What you should do:
Repeat the listing verbatim. Drop any pictures.

Dataset excerpt:

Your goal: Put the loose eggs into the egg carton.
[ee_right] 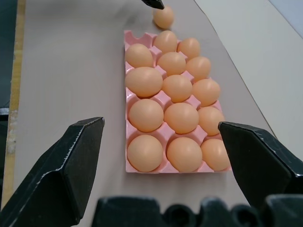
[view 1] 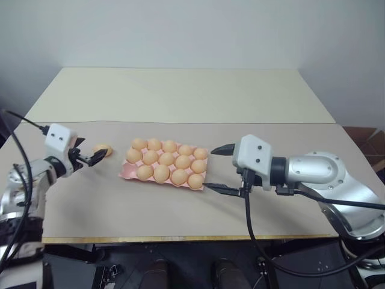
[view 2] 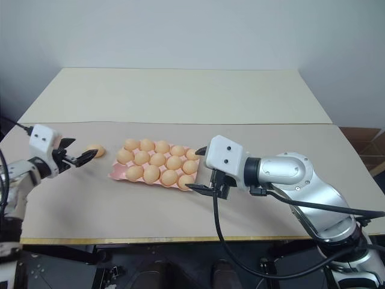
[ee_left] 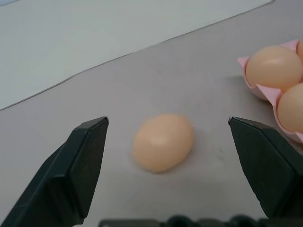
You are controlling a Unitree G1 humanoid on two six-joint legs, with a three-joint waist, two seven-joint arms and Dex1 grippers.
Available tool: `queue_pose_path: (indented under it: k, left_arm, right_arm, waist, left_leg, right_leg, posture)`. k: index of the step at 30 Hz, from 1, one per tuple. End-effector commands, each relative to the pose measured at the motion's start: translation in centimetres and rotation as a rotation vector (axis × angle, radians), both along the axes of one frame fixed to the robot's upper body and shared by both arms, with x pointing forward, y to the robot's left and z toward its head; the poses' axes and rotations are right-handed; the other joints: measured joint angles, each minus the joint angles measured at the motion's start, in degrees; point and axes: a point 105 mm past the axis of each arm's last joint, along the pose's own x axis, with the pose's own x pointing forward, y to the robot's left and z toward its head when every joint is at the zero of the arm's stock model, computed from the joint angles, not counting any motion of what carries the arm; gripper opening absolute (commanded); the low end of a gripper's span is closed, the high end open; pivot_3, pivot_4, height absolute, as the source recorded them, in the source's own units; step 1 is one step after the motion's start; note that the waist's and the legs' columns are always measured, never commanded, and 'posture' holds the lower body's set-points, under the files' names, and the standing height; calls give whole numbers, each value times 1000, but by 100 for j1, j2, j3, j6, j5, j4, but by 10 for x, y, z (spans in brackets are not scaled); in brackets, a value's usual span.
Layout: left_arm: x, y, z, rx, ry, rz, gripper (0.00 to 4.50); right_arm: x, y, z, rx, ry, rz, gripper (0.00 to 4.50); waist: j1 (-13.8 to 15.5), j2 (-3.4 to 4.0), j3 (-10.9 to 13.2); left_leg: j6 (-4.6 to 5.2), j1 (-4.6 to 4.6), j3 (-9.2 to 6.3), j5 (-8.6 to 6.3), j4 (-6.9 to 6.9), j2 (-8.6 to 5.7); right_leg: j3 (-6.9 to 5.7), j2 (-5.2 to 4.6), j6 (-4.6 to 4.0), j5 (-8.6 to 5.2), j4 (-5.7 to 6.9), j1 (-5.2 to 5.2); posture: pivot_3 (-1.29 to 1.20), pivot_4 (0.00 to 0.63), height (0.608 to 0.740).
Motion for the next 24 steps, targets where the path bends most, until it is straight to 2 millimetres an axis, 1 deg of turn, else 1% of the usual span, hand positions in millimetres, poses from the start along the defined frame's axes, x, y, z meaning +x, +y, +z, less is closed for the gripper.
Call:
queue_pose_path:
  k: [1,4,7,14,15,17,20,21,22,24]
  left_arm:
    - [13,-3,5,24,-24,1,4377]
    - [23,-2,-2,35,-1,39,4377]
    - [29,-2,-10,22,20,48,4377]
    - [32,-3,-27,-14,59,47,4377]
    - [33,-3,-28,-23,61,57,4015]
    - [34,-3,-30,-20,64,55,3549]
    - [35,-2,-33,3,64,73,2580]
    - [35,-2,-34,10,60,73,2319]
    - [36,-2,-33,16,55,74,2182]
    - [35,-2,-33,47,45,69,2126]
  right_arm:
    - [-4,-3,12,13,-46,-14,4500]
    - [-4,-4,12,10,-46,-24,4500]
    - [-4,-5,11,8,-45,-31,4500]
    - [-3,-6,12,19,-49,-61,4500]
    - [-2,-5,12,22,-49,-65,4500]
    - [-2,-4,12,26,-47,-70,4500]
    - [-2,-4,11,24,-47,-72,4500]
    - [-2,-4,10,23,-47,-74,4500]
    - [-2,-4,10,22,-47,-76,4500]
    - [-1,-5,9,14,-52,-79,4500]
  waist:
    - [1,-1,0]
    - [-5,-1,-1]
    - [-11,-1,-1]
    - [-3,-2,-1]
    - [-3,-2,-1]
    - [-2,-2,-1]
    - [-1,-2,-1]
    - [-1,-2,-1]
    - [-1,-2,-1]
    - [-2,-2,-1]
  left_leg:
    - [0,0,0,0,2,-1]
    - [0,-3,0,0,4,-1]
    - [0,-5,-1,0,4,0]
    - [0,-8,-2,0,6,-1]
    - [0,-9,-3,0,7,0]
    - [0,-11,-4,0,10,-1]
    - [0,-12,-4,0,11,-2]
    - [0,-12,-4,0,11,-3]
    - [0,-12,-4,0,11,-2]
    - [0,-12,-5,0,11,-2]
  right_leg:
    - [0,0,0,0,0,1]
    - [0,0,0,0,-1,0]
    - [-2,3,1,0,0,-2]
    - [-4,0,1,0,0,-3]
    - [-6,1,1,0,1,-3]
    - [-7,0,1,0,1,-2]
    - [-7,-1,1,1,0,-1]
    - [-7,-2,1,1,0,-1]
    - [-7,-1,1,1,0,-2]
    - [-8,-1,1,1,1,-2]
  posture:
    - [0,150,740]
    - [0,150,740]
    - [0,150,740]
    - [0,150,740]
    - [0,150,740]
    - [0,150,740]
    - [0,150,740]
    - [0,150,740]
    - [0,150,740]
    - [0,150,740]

Answer to this exercise:
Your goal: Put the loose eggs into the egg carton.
[ee_right] 
[view 1] 
[view 2] 
[ee_left] 
You are controlling a Unitree G1 humanoid on two six-joint legs, with a three-joint waist, two seven-joint arms and Dex1 grippers.
Available tool: `queue_pose_path: (indented under it: k, left_arm, right_arm, waist, left_leg, right_leg, posture)`. k: index of the step at 30 Hz, from 1, one per tuple. End-effector commands, each relative to the pose measured at the motion's start: translation in centimetres and rotation as a rotation vector (axis × angle, radians), both along the axes of one frame fixed to the robot's upper body and shared by both arms, with x pointing forward, y to the robot's left and z toward its head; the poses' axes and rotations are right-handed; the other joints: measured joint angles, each minus the joint angles measured at the motion's start, in degrees; point and axes: a point 105 mm past the axis of each arm's last joint, along the pose's own x axis, with the pose's own x pointing forward, y to the robot's left and z toward its head when every joint is at the zero of the arm's stock model, computed from the joint angles, not counting any motion of what carries the arm; gripper opening absolute (commanded); the low end of a gripper's span is closed, the high end open; pivot_3, pivot_4, height absolute, as the source recorded them, in the source's own units; step 1 is one step after the motion's start; note that the waist's and the legs' columns are always measured, never commanded, and 'posture' holds the lower body's set-points, under the files' names, and the standing height; calls give whole numbers, each value times 1000, but by 100 for j1, j2, j3, j6, j5, j4, but by 10 for x, y, z (spans in brackets are not scaled); in brackets, a value's usual span.
Layout: left_arm: x, y, z, rx, ry, rz, gripper (0.00 to 4.50); right_arm: x, y, z, rx, ry, rz, gripper (0.00 to 4.50); waist: j1 (-13.8 to 15.5), j2 (-3.4 to 4.0), j3 (-10.9 to 13.2); left_leg: j6 (-4.6 to 5.2), j1 (-4.6 to 4.6), j3 (-9.2 to 6.3), j5 (-8.6 to 6.3), j4 (-6.9 to 6.9), j2 (-8.6 to 5.7); right_leg: j3 (-6.9 to 5.7), j2 (-5.2 to 4.6), j6 (-4.6 to 4.0), j5 (-8.6 to 5.2), j4 (-5.7 to 6.9), j1 (-5.2 to 5.2); posture: pivot_3 (-1.29 to 1.20), pivot_4 (0.00 to 0.63), height (0.608 to 0.740).
Motion for the next 24 steps, targets where the path bends most, until it is straight to 2 millimetres an axis, 1 deg of turn, else 1% of the usual span, hand positions in millimetres, poses from the start along the defined frame's axes, x, y, z meaning +x, +y, +z, less is closed for the gripper.
Call:
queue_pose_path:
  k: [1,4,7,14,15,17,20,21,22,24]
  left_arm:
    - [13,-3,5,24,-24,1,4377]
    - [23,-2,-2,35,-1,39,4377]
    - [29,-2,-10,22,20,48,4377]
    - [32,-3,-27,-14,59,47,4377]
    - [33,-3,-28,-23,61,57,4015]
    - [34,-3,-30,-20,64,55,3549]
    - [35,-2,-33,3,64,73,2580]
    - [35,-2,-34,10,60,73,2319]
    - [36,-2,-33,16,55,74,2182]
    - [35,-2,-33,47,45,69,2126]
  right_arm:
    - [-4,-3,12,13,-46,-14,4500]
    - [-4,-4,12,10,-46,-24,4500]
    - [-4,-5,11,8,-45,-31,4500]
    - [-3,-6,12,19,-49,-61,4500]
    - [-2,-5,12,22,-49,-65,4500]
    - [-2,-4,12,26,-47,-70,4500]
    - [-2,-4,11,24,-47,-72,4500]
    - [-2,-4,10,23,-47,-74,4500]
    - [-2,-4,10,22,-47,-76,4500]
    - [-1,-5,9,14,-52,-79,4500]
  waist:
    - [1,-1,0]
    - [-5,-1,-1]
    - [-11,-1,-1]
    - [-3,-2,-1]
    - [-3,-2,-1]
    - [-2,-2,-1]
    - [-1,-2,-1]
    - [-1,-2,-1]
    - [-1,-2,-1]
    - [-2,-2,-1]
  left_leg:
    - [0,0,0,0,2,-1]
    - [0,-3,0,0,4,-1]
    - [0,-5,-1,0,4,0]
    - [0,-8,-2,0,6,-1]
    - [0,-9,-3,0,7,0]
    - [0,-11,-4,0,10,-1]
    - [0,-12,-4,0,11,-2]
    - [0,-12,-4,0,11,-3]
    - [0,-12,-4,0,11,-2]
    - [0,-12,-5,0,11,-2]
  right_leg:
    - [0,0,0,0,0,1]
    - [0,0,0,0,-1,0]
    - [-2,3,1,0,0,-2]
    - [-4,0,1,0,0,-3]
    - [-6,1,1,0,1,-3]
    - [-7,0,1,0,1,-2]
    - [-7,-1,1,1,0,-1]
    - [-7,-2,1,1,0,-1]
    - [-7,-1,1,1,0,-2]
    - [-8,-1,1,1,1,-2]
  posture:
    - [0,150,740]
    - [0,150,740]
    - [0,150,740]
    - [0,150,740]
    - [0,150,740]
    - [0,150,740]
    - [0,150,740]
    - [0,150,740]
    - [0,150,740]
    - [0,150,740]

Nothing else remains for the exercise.